Even before Windows Vista, the loader had long before cut down on what it can set for the MachineType. The work of determining the machine type is done during real-mode execution by the NTLDR and is passed as input to the protected-mode OSLOADER.EXE (which is embedded in the NTLDR binary). Though the OSLOADER before Windows Vista and the HAL before Windows 7 have code that would vary their behaviour if the machine type is MCA, it’s redundant in Windows XP and higher, since the NTLDR no longer bothers with Micro Channel detection.

Virtual Bias

The VirtualBias member was added in version 4.0, apparently for Windows NT 4.0 SP3, to allow for increasing user-mode address space at the expense of kernel-mode (via the /3GB switch in the BOOT.INI configuration file). What contortions await the kernel for fitting its work into a system address space that may be only half of the usual 2GB are a long way off, but some adjustment is needed by the loader just for choosing where to place the kernel. The loader would ordinarily treat 0x80000000 as a base address for what it prepares of the system address space. The VirtualBias tells how much higher the loader chose instead.

Multi-Boot Compatibility

Appending the VirtualBias brought an under-noted side-effect. The kernels for which the VirtualBias is intended merely assume that it’s provided and is meaningful. An older NTLDR cannot have made any such provision. Before Windows NT 4.0 SP3, having NTLDR from the latest Windows installation that might be booted was desirable but not vital. The interface between the loader and kernel had not changed. The worst to expect of a mismatch was that an old loader might not detect new features that a new kernel could use. When Windows NT 4.0 SP3 extended the I386_LOADER_BLOCK, this was a breaking change of interface. For booting a new kernel, it became vital that the matching NTLDR not have been replaced by one from an earlier Windows version.

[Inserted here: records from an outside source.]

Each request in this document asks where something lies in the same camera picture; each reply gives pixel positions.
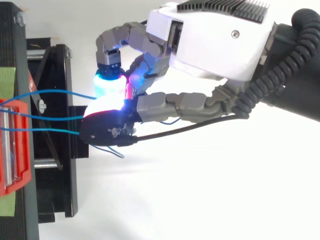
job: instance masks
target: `robotic arm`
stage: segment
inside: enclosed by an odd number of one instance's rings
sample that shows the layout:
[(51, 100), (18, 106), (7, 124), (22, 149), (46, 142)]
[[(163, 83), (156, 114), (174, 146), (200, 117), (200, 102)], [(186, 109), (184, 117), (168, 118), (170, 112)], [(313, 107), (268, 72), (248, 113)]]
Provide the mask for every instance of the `robotic arm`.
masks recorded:
[[(320, 87), (315, 83), (319, 65), (315, 64), (317, 60), (312, 61), (319, 58), (319, 42), (320, 17), (308, 9), (295, 13), (291, 27), (276, 25), (269, 5), (251, 0), (165, 4), (151, 11), (147, 26), (126, 23), (97, 39), (97, 75), (105, 81), (126, 76), (124, 106), (85, 116), (80, 137), (98, 146), (126, 146), (168, 135), (139, 139), (133, 135), (135, 122), (180, 117), (196, 123), (169, 133), (174, 134), (215, 122), (247, 119), (261, 100), (320, 119)], [(127, 72), (121, 69), (119, 51), (126, 45), (143, 53)], [(203, 93), (146, 95), (146, 90), (166, 74), (169, 66), (195, 77), (228, 81), (216, 87), (210, 97)], [(298, 84), (293, 93), (292, 87), (288, 88), (291, 81), (301, 82), (295, 80), (296, 76), (306, 78), (303, 93), (297, 91)], [(297, 103), (296, 98), (301, 95), (306, 98), (298, 97), (301, 103)], [(306, 100), (311, 104), (307, 111)], [(300, 112), (288, 108), (290, 105), (300, 106)]]

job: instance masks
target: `metal frame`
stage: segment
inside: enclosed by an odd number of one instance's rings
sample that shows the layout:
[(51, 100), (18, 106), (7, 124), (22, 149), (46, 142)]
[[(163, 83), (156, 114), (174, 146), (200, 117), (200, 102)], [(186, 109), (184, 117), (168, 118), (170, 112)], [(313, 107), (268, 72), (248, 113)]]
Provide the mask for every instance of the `metal frame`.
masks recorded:
[[(0, 67), (16, 68), (15, 94), (29, 91), (26, 31), (23, 24), (17, 24), (16, 17), (21, 10), (11, 2), (0, 2)], [(22, 99), (30, 108), (30, 98)], [(0, 217), (0, 238), (2, 240), (38, 240), (38, 210), (33, 151), (30, 133), (30, 161), (32, 180), (16, 191), (14, 217)]]
[[(45, 47), (40, 54), (28, 54), (28, 65), (37, 90), (72, 90), (70, 49), (63, 45), (43, 46), (44, 39), (28, 39), (29, 46)], [(42, 100), (47, 108), (39, 110)], [(44, 117), (72, 117), (83, 115), (86, 106), (72, 106), (71, 95), (45, 93), (32, 96), (31, 113)], [(39, 121), (32, 120), (34, 128), (57, 128), (78, 131), (80, 121)], [(89, 146), (78, 136), (57, 132), (34, 132), (35, 176), (39, 223), (55, 221), (55, 213), (64, 212), (73, 217), (78, 212), (76, 158), (87, 158)]]

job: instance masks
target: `black metal bracket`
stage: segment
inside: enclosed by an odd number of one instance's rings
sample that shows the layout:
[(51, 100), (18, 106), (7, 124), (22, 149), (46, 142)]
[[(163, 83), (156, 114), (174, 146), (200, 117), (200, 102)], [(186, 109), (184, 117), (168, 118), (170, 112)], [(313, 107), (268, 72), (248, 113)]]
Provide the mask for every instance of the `black metal bracket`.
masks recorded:
[[(28, 50), (45, 50), (42, 59), (29, 59), (28, 67), (37, 90), (72, 90), (71, 59), (66, 45), (48, 45), (48, 38), (27, 40)], [(38, 102), (43, 100), (46, 109), (40, 113)], [(43, 93), (32, 96), (31, 113), (44, 117), (62, 118), (83, 115), (86, 106), (73, 106), (71, 95)], [(33, 128), (55, 128), (78, 132), (77, 121), (38, 121), (33, 119)], [(34, 157), (54, 159), (54, 168), (36, 168), (38, 222), (55, 221), (55, 213), (65, 212), (73, 217), (78, 212), (76, 158), (88, 158), (89, 146), (77, 135), (59, 132), (34, 132)]]

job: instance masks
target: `black wire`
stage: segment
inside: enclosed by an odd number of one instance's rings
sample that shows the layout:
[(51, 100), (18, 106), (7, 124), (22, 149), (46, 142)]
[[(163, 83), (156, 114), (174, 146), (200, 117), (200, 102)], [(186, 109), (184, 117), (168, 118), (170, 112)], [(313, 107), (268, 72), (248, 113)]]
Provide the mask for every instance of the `black wire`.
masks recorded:
[(186, 126), (186, 127), (182, 127), (182, 128), (178, 128), (175, 130), (171, 130), (171, 131), (165, 131), (165, 132), (159, 132), (159, 133), (155, 133), (155, 134), (151, 134), (151, 135), (146, 135), (146, 136), (139, 136), (137, 138), (137, 141), (145, 141), (145, 140), (150, 140), (150, 139), (157, 139), (157, 138), (162, 138), (162, 137), (166, 137), (166, 136), (170, 136), (170, 135), (174, 135), (174, 134), (180, 134), (180, 133), (184, 133), (186, 131), (190, 131), (193, 129), (198, 129), (207, 125), (211, 125), (211, 124), (216, 124), (216, 123), (220, 123), (220, 122), (225, 122), (225, 121), (229, 121), (229, 120), (236, 120), (236, 119), (247, 119), (243, 116), (239, 116), (239, 115), (230, 115), (230, 116), (223, 116), (223, 117), (218, 117), (218, 118), (214, 118), (214, 119), (210, 119), (207, 121), (203, 121), (200, 123), (196, 123), (190, 126)]

If Microsoft ever did document this—it could easily have been hard to tell at the time, let alone two decades on—then candidates in the Microsoft Knowledge Base include Dualboot of WinNT 3.51 and 4.0 Fails After SP Installation (Q149180, October 1, 1997) and the section headed Installing Windows NT 4.0 on a Windows NT 5.0 Computer in the Windows NT 4.0 Service Pack 4.0 Readme.txt File (Q194507, October 29, 1998). Both have advice that boils down to copying NTLDR from the newer operating system, an inference being that this is a restoration, the newer file having been overwritten by installing the older operating system. Both artlcles are long gone from Microsoft’s website.